O ano de 2020 foi um ano difícil para muita gente, sobretudo por conta dos impactos da COVID-19. E no mundo do vinho não poderia ser diferente. A pandemia acabou afetando negativamente o consumo e comércio de vinhos ao redor do mundo, colocando uma pressão de baixa sobre preços e volumes. Embora os impactos tenham sido distintos em uma base regional, a tendência geral foi de queda tanto no valor das exportações como nos preços por litro.
Em termos de valor, as exportações mundiais de vinho recuaram cerca de 7% em relação a 2019. Isso representou uma perda de € 2,2 bilhões. Grande parte do impacto ficou concentrado no período entre março e junho de 2020, quando as exportações recuaram 17,3% frente ao mesmo período do ano anterior, com queda de € 1,8 bilhão no fluxo comercial.
Volume e preço
O maior impacto sobre o valor do comércio internacional de vinhos foi decorrente da queda nos preços. Por sua vez, a redução no volume de exportações foi de menor magnitude. Por conta de uma queda de 5,6% no período entre março e junho de 2020 frente aos mesmos meses do ano anterior, o volume anual caiu 1,6% em relação a 2019, suavizado por uma pequena recuperação na segunda metade do ano.
Já o preço dos vinhos registrou uma queda média de 5,5% em 2020. Novamente, o pior momento foi registrado entre março e junho, quando os preços despencaram 12,4% em relação aos mesmos meses de 2019.
Tipos de vinho e formatos
Quando segmentados por tipo, os espumantes lideraram as perdas, com queda de 15,2% no valor das exportações mundiais, refletindo, sobretudo, uma queda de 10,7% nos preços médios. Os vinhos tranquilos engarrafados registraram perda de 6% nos valores exportados, também como consequência da queda nos preços médios, que baixaram 4%.
A exceção ficou com os vinhos exportados no formato Bag in Box. Embora tenha sido registrada uma pequena queda em termos de volume, o valor exportado de vinhos neste formato aumentou 7% em 2020, como consequência do aumento de 11,1% no preço médio.
Principais exportadores
Analisando o valor das exportações de vinho, alguns países acabaram sendo mais prejudicados, até porque outros fatores negativos impactaram o mercado em 2020. Por conta da imposição de sobretaxas nos Estados Unidos, os países que mostraram pior desempenho em suas exportações vinho foram a Alemanha (queda de 15%) e a França (quase 10%).
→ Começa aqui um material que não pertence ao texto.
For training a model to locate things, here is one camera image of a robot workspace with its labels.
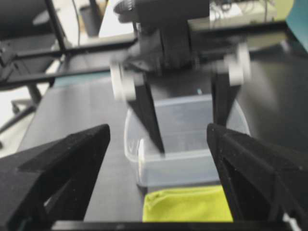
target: green towel
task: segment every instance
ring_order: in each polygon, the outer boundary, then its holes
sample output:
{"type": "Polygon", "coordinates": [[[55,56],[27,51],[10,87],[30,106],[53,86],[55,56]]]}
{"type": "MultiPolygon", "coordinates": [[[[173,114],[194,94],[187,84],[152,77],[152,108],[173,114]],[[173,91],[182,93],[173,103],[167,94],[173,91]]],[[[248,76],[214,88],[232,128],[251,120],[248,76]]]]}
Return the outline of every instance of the green towel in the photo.
{"type": "Polygon", "coordinates": [[[143,222],[231,222],[222,186],[167,189],[146,195],[143,222]]]}

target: metal rod
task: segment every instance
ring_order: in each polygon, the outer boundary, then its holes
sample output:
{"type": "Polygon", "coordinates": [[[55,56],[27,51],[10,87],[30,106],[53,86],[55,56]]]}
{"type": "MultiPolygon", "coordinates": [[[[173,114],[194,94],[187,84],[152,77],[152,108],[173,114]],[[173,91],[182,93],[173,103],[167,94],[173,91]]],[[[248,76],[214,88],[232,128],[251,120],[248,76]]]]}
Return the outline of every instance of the metal rod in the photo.
{"type": "MultiPolygon", "coordinates": [[[[98,51],[110,51],[110,50],[119,50],[126,49],[134,44],[135,41],[122,42],[122,43],[111,43],[111,44],[100,44],[95,46],[81,46],[78,48],[70,48],[66,50],[66,53],[70,55],[82,54],[82,53],[92,53],[98,51]]],[[[18,52],[15,60],[19,59],[30,59],[38,58],[43,56],[53,56],[61,57],[63,53],[61,51],[51,51],[51,50],[36,50],[36,51],[21,51],[18,52]]]]}
{"type": "Polygon", "coordinates": [[[65,44],[64,44],[64,34],[62,28],[60,27],[60,22],[57,16],[57,12],[54,8],[52,0],[45,0],[46,7],[49,13],[49,17],[51,19],[51,25],[54,30],[55,36],[57,37],[59,47],[62,53],[66,52],[65,44]]]}
{"type": "Polygon", "coordinates": [[[19,87],[29,84],[53,82],[57,77],[69,77],[75,75],[83,75],[83,74],[107,72],[107,71],[109,71],[109,67],[85,69],[81,71],[72,71],[72,72],[57,72],[51,74],[41,73],[41,74],[15,76],[14,78],[10,78],[8,81],[6,81],[3,84],[3,86],[1,86],[0,84],[0,90],[11,89],[12,87],[19,87]]]}

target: black table
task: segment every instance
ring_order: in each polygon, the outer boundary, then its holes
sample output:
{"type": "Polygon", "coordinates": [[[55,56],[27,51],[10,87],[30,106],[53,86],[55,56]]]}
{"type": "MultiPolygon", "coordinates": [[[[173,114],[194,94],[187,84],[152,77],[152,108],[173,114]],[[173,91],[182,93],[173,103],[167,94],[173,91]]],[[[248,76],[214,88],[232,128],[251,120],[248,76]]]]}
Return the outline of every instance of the black table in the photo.
{"type": "MultiPolygon", "coordinates": [[[[277,43],[283,38],[284,34],[269,33],[251,43],[257,48],[251,54],[253,78],[242,86],[238,102],[253,137],[305,152],[308,57],[296,42],[277,43]]],[[[42,99],[19,150],[109,124],[111,142],[85,220],[140,221],[144,193],[136,186],[123,151],[127,107],[114,100],[108,73],[101,75],[82,84],[57,84],[57,80],[42,99]]],[[[159,95],[163,94],[154,89],[154,96],[159,95]]]]}

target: clear plastic container
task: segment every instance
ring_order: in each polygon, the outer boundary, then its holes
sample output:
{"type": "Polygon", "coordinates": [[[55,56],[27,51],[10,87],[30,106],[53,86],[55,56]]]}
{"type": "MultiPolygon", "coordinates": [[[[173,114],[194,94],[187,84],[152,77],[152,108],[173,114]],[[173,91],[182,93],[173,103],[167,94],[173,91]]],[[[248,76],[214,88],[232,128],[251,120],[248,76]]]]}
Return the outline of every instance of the clear plastic container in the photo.
{"type": "MultiPolygon", "coordinates": [[[[213,121],[211,95],[173,98],[154,104],[165,154],[158,152],[130,109],[125,121],[125,156],[132,165],[136,183],[142,187],[157,187],[219,180],[206,142],[206,127],[213,121]]],[[[249,134],[237,102],[227,127],[249,134]]]]}

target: cable
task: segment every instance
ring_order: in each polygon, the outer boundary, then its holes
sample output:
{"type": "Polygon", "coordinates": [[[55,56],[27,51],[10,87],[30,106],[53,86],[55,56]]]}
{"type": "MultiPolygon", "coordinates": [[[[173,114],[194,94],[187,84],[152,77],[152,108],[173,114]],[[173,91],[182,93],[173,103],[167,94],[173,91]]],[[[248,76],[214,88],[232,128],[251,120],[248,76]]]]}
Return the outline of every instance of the cable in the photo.
{"type": "Polygon", "coordinates": [[[264,22],[266,23],[268,19],[268,0],[264,0],[265,2],[265,16],[264,16],[264,22]]]}
{"type": "Polygon", "coordinates": [[[77,7],[76,7],[76,4],[75,4],[75,0],[72,0],[72,3],[73,3],[73,6],[74,6],[76,20],[77,20],[77,24],[78,24],[78,46],[79,46],[80,45],[80,22],[79,22],[78,11],[77,11],[77,7]]]}
Fechando o pódio ficou a África do Sul, que, por conta das restrições impostas pelo seu próprio governo, registrou queda de 9% em suas exportações.
Por outro lado, dentre os dez maiores exportadores de vinho do mundo, dois se destacaram positivamente: a Nova Zelândia e Portugal, que viram suas exportações crescerem 5% e 4% em termos de valor em 2020, respectivamente.
Mercados importadores
Já do ponto de vista dos mercados importadores, a maior variação negativa no comércio de vinhos em 2020 ficou com países asiáticos. A China viu suas importações despencarem quase 26%, seguida por Hong Kong e Cingapura (ambos com queda em torno de 15%). Por outro lado, alguns mercados se destacaram positivamente, entre eles o Brasil.
No caso brasileiro, o valor das importações cresceu cerca de 10% em 2020, sendo superado, entre os maiores importadores, somente pelo avanço registrado nos mercados da Polônia (+17%) e Noruega (+15%).